Welcome to POTATo: Pandas Online Text Analysis Tool’s documentation!¶
Introduction¶
This collection of Python visualizations and analyses of chat messaging histories was born out of our desire to see the evolution of our relationships through our messages. The visualizations currently provided are a small sample of what could be done with the collected data and the conversation metrics we examine, but we judged these to be the most interesting plots for now.
User Guide¶
Export all relevant chats across all relevant platforms: we currently support Signal, Discord, Facebook Messenger, WhatsApp, and GroupMe. Follow the relevant procedures to get them into the correct format, thus getting to the starting points of the flowchart below.
Create a config file - specify the locations of the chat exports, potential pseudonyms, colors for graphing, etc.
In the case of Signal chats, use chat_cleaning/opendb.py to extract tables from the exported database.
Parse the raw chats into an aggregated CSV file: run chat_cleaning_aggregate to produce an aggregate cleaned csv file containing the entire chat history with the sender(s).
Make plots as desired by running the plot-making files.

Flowchart of chat parsing operations from raw data export to final cleaned csv file.¶
Plots¶
make_bin_plots generates what we called “binned” plots: the chat messaging history is sliced into time intervals (for example, days), and a data point is taken for each slice (for example, number of words written in the day). This is then plotted in an area graph.

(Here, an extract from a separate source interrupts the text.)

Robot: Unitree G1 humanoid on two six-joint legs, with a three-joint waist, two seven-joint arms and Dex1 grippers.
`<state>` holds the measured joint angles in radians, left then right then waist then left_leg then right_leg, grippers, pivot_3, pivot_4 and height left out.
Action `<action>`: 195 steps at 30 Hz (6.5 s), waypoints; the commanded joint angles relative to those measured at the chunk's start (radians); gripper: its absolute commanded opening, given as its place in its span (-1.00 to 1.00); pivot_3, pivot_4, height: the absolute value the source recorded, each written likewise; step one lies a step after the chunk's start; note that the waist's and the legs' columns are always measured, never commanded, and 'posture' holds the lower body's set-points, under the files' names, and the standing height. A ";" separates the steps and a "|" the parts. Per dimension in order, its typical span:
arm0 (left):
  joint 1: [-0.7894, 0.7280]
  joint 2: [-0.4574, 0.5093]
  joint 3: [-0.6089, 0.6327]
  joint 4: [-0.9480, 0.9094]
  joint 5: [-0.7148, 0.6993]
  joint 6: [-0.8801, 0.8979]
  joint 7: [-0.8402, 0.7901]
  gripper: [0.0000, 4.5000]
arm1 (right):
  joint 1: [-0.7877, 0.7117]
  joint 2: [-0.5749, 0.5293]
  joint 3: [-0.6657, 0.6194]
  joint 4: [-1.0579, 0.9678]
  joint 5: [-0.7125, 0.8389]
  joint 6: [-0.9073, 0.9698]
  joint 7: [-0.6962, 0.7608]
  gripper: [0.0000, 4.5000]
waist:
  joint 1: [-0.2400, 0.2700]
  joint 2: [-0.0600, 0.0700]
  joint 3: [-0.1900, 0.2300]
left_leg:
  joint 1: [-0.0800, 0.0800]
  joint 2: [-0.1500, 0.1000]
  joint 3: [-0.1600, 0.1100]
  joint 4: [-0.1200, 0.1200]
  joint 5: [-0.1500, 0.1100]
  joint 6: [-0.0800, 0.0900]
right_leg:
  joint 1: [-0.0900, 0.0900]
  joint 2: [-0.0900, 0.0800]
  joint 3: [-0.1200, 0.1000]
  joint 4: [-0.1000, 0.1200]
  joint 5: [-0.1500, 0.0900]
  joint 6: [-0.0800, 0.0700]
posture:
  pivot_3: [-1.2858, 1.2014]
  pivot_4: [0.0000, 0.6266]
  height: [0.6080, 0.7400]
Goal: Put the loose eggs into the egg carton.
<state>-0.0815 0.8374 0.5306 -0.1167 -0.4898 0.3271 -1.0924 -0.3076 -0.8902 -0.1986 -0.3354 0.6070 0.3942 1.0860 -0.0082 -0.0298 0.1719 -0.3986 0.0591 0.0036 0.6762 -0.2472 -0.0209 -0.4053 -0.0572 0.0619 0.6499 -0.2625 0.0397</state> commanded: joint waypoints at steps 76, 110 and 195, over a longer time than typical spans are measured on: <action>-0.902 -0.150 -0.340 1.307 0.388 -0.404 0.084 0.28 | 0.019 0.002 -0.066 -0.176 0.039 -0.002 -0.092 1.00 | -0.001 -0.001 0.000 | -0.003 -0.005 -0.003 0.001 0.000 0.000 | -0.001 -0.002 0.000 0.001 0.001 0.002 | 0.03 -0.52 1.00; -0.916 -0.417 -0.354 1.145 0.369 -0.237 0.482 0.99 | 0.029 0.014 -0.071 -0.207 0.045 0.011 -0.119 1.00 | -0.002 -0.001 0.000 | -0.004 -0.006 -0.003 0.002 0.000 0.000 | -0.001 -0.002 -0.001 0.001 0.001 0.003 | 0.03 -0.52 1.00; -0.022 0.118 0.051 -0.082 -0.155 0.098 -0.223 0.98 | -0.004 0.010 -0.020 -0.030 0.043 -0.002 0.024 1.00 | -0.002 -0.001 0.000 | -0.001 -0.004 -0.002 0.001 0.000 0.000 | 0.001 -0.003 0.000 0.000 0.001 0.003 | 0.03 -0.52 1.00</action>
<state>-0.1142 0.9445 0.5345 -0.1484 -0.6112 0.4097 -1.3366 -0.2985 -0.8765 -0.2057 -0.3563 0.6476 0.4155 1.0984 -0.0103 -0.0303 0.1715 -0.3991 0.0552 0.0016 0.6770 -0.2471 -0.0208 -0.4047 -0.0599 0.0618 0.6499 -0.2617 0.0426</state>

make_aggregate_plots generates plots using the text messaging history as a whole, ignoring time evolution. This consists of broad word/text per person bar graphs, a scatterplot of the number of words per conversation, and a scatterplot of the number of words vs duration of conversation.

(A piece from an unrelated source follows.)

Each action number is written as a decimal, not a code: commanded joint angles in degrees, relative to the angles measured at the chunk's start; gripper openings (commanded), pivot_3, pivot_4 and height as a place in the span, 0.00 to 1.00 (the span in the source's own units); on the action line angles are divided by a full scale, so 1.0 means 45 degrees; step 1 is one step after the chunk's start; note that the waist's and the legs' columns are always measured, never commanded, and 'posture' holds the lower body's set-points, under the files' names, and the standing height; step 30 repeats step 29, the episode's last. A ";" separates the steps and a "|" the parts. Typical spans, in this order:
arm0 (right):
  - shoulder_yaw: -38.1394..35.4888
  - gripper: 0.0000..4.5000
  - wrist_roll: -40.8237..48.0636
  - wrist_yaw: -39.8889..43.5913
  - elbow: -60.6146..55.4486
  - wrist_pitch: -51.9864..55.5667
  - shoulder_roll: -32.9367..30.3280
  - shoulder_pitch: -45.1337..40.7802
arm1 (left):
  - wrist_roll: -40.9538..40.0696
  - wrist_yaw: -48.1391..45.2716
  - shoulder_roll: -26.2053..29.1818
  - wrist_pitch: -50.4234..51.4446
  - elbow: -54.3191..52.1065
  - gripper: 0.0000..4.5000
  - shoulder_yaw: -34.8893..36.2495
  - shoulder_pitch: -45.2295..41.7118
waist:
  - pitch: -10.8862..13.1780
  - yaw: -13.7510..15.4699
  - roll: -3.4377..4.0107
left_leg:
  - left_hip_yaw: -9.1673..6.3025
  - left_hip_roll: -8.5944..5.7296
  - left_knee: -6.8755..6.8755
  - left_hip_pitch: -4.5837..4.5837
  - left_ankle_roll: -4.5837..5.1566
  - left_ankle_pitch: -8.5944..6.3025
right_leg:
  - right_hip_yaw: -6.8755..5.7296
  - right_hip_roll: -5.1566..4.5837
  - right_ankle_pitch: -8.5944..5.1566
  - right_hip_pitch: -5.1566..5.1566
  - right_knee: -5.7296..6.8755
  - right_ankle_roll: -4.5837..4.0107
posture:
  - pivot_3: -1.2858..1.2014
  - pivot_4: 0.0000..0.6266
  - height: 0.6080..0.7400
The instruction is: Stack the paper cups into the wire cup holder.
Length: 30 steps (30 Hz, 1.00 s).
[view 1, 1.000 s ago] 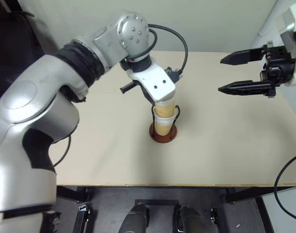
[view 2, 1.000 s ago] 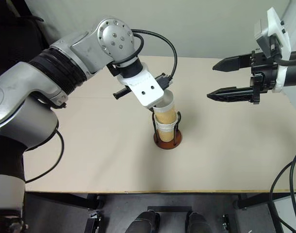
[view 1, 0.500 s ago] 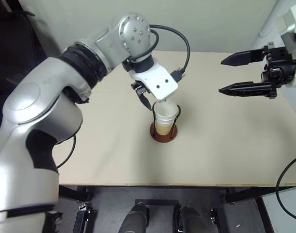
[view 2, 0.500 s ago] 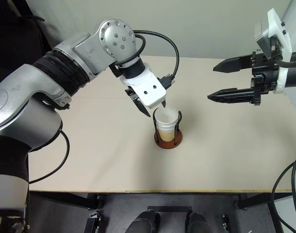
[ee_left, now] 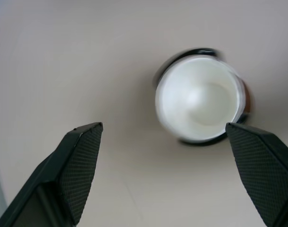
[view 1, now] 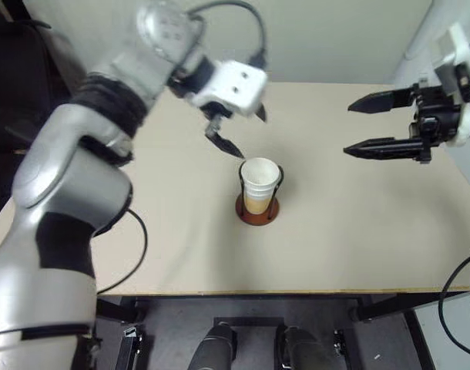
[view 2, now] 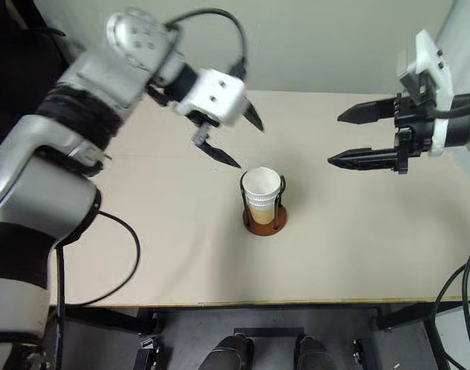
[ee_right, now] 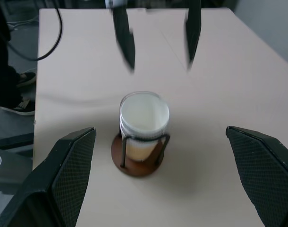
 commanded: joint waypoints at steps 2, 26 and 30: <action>-0.0699 1.00 0.0151 -0.0601 -0.0339 -0.0058 0.0080 0.0359 | -0.0920 0.1041 0.2345 0.3825 -0.2688 0.99 0.3466 0.2535 | -0.0010 -0.0134 0.0026 | 0.0004 0.0038 -0.0006 0.0001 -0.0114 0.0098 | 0.0019 0.0022 -0.0010 -0.0007 -0.0003 -0.0013 | 0.52 0.24 1.00; -0.0129 1.00 -0.0521 -0.2412 -0.0584 -0.0855 0.2218 0.2351 | -0.2825 0.7105 0.3406 1.1254 -1.1729 0.99 1.1018 1.1258 | -0.0016 0.0045 -0.0046 | -0.0049 0.0047 -0.0243 0.0215 -0.0154 0.0271 | 0.0005 0.0035 0.0029 0.0037 0.0111 -0.0356 | 0.52 0.24 1.00; -0.0264 1.00 -0.0444 -0.2544 -0.0726 -0.0790 0.2252 0.2407 | -0.2758 0.7063 0.3381 1.1294 -1.1724 0.99 1.1031 1.1228 | -0.0016 0.0040 -0.0046 | -0.0054 0.0061 -0.0300 0.0212 -0.0188 0.0299 | 0.0002 0.0045 0.0033 0.0011 0.0113 -0.0364 | 0.52 0.24 1.00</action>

make_heatmap_plots generates heatmaps with hours on x-axis and days on y-axis (though this can be changed to an arbitrary size matrix).

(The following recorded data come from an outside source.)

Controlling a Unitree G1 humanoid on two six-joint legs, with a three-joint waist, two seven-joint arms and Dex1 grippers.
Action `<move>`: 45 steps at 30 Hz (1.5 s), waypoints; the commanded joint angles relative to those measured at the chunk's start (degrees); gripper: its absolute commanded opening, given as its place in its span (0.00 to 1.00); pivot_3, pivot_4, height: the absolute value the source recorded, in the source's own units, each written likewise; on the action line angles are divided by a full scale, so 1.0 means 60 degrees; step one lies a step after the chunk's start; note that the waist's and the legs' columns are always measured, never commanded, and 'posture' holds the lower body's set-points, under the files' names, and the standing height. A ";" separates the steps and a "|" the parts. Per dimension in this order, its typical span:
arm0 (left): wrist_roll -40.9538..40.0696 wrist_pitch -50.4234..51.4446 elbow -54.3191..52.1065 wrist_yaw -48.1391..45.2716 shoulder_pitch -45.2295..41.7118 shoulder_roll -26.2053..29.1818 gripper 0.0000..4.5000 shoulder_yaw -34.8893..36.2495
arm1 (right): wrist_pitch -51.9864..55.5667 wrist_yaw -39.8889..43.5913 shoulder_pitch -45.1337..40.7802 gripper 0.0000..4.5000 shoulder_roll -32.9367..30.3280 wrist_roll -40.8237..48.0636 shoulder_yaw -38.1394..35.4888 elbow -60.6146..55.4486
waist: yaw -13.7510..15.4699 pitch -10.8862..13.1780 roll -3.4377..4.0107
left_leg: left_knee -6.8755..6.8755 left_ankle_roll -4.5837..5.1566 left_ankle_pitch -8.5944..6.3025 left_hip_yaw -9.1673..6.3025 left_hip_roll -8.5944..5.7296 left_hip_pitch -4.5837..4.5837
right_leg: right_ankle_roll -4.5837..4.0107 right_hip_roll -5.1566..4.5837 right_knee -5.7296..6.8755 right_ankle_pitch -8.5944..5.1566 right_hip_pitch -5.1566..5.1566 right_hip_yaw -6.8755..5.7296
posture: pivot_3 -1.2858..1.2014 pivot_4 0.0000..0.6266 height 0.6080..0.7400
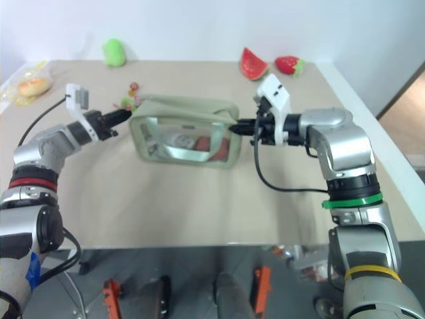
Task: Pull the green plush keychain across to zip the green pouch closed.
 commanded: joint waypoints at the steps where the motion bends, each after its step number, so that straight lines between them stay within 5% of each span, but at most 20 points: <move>1: -0.0181 -0.0329 -0.0381 0.0224 -0.0567 0.0089 0.00 0.0385 | -0.0108 0.0029 -0.0167 0.00 -0.0006 0.0190 -0.0242 -0.0235 | 0.0000 0.0000 0.0000 | 0.0000 0.0000 0.0000 0.0000 0.0000 0.0000 | 0.0000 0.0000 0.0000 0.0000 0.0000 0.0000 | 0.52 0.24 1.00; 23: 0.0234 -0.0849 -0.4904 -0.1662 -0.1128 -0.0720 0.00 -0.1895 | -0.0030 -0.0115 -0.0085 0.00 -0.0137 0.0186 -0.0385 -0.0343 | -0.0010 0.0000 0.0001 | 0.0001 -0.0004 0.0003 0.0000 -0.0002 -0.0005 | 0.0006 0.0004 0.0002 0.0001 -0.0002 0.0013 | 0.52 0.24 1.00; 24: 0.0258 -0.0712 -0.4840 -0.1681 -0.1115 -0.0698 0.15 -0.1963 | -0.0016 -0.0131 -0.0070 0.00 -0.0154 0.0198 -0.0403 -0.0369 | -0.0007 0.0000 0.0001 | 0.0001 -0.0004 0.0003 0.0001 -0.0003 -0.0005 | 0.0007 0.0003 0.0002 0.0000 -0.0001 0.0013 | 0.52 0.24 1.00; 33: 0.0557 -0.1095 -0.4419 -0.1724 -0.1112 -0.0544 0.81 -0.1968 | 0.0025 -0.0214 -0.0081 0.00 -0.0150 0.0260 -0.0393 -0.0411 | 0.0016 0.0001 0.0001 | 0.0004 -0.0003 0.0003 0.0000 -0.0003 -0.0006 | 0.0007 0.0003 0.0002 0.0000 -0.0002 0.0013 | 0.52 0.24 1.00; 45: -0.0006 -0.0372 -0.4598 -0.1766 -0.0985 0.0102 0.81 -0.1351 | -0.0059 -0.0230 -0.0210 0.00 0.0010 0.0317 -0.0283 -0.0259 | 0.0021 0.0001 0.0001 | 0.0005 -0.0003 0.0003 -0.0002 -0.0003 -0.0007 | 0.0008 0.0003 0.0002 0.0000 -0.0002 0.0012 | 0.52 0.24 1.00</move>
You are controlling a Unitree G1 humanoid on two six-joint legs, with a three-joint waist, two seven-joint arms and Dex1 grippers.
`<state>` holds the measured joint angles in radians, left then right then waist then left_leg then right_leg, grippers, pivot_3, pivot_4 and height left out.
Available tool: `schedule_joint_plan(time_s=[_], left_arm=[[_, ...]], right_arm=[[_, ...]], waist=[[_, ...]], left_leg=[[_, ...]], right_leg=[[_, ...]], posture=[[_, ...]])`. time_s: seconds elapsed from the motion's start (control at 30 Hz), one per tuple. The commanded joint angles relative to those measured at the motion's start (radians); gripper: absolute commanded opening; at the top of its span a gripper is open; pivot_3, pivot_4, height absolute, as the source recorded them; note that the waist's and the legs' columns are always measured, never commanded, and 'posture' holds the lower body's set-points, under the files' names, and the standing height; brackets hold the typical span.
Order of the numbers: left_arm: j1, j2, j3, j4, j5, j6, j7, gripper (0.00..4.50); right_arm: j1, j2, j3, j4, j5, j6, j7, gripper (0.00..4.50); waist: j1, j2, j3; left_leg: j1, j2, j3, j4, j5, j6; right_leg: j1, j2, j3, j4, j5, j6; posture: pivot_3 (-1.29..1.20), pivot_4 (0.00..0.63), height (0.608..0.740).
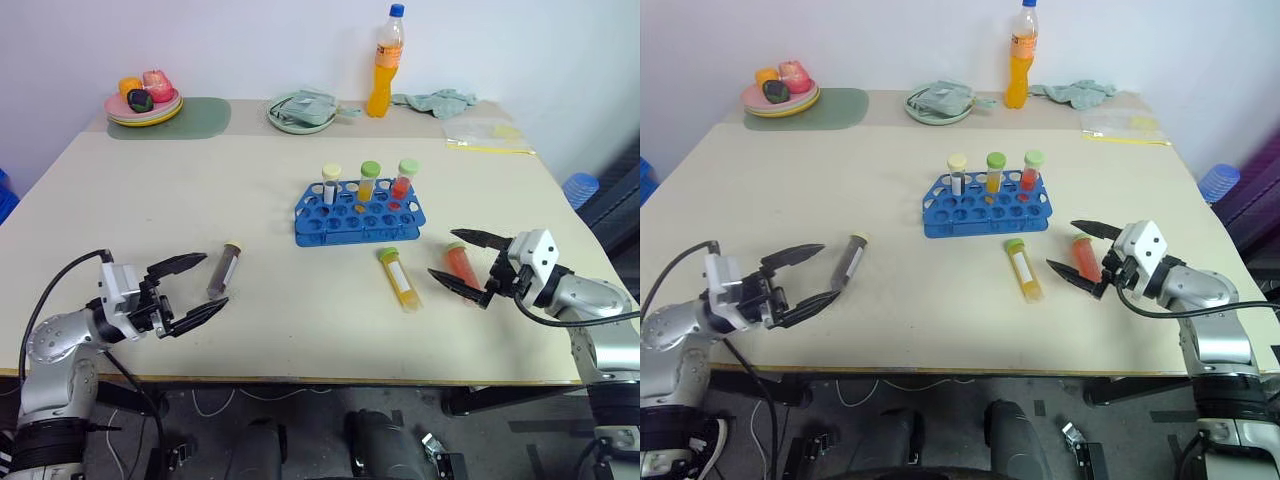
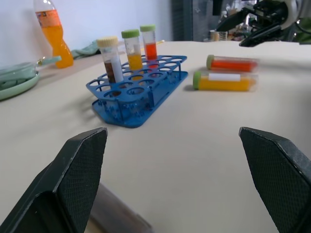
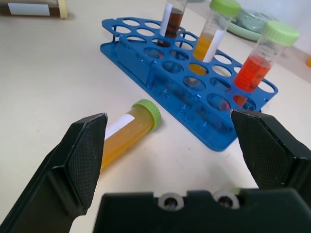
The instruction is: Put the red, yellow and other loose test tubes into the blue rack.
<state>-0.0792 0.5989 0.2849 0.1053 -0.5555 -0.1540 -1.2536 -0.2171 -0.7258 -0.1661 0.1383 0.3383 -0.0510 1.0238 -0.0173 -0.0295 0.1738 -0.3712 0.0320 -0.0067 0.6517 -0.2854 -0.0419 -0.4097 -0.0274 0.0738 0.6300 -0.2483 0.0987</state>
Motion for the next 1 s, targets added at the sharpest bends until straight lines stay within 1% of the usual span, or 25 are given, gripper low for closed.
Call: schedule_joint_plan(time_s=[0.03, 0.2, 0.43, 0.6, 0.73, 0.8, 1.0], left_arm=[[-0.013, -0.012, -0.011, -0.004, 0.001, -0.007, 0.01, 4.47], [-0.046, -0.019, -0.033, 0.014, 0.001, -0.004, 0.006, 4.47], [-0.137, -0.004, -0.046, 0.096, 0.007, -0.001, -0.045, 4.47], [-0.19, -0.019, -0.064, 0.148, 0.021, -0.016, -0.062, 4.47], [-0.203, -0.027, -0.073, 0.161, 0.025, -0.019, -0.066, 4.47], [-0.202, -0.032, -0.083, 0.149, 0.023, -0.01, -0.069, 4.47], [-0.217, -0.017, -0.083, 0.157, 0.015, 0.0, -0.089, 4.47]], right_arm=[[-0.023, -0.013, -0.034, -0.04, 0.01, -0.001, -0.023, 4.5], [-0.021, -0.001, -0.048, -0.055, 0.008, 0.002, -0.075, 4.5], [0.031, 0.01, -0.062, -0.15, 0.015, 0.071, -0.17, 4.5], [0.054, 0.03, -0.069, -0.209, 0.028, 0.125, -0.223, 4.5], [0.059, 0.035, -0.075, -0.246, 0.045, 0.188, -0.249, 4.5], [0.055, 0.029, -0.08, -0.259, 0.07, 0.28, -0.275, 4.5], [-0.003, 0.022, -0.055, -0.363, 0.027, 0.496, -0.423, 4.5]], waist=[[-0.002, 0.0, 0.0], [-0.001, 0.0, 0.0], [0.002, 0.0, 0.0], [-0.001, 0.0, 0.0], [-0.002, 0.0, 0.0], [-0.001, 0.0, 0.0], [-0.002, 0.0, 0.0]], left_leg=[[0.0, 0.0, 0.0, 0.0, 0.0, 0.0], [0.0, 0.0, 0.0, 0.0, 0.0, 0.0], [0.0, 0.0, 0.0, 0.0, 0.0, 0.0], [0.0, 0.0, 0.0, 0.0, 0.0, 0.0], [0.0, 0.0, 0.0, 0.0, 0.0, 0.0], [0.0, 0.0, -0.001, 0.0, 0.0, 0.0], [-0.001, 0.0, -0.001, 0.0, 0.0, 0.0]], right_leg=[[0.0, 0.0, 0.0, 0.0, 0.0, 0.0], [0.0, 0.0, 0.0, 0.0, 0.0, 0.0], [0.0, 0.0, 0.0, 0.0, 0.0, 0.0], [0.0, 0.0, 0.0, 0.0, 0.0, 0.0], [0.0, 0.001, 0.0, 0.0, 0.0, 0.0], [0.0, 0.001, 0.0, 0.0, 0.0, 0.0], [-0.001, 0.0, 0.0, 0.0, 0.0, 0.0]], posture=[[0.0, 0.15, 0.74], [0.0, 0.15, 0.74], [0.0, 0.15, 0.74], [0.0, 0.15, 0.74], [0.0, 0.15, 0.74], [0.0, 0.15, 0.74], [0.0, 0.15, 0.74]])
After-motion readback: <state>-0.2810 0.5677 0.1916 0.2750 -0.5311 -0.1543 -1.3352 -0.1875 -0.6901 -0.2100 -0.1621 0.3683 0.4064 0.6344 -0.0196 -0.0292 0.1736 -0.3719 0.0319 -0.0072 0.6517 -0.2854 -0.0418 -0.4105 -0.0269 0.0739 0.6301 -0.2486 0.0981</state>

make_word_ratio_scatterplots generates a scatterplot with each point representing a word, its position on the x-axis representing the ratio of its use between two senders, and its position on the y-axis representing how many times it occurs in the messaging history. This is the only plot that does not work for more than two senders.
Dependencies¶
This toolkit was developed for Python 3.7 or later. Additionally, the following packages are needed:
pandas
numpy
pyyaml
plotly
emoji
nltk
rake_nltk
pathlib (for parsing Facebook Messenger messages)
sqlite3 (for extracting Signal messenger backup)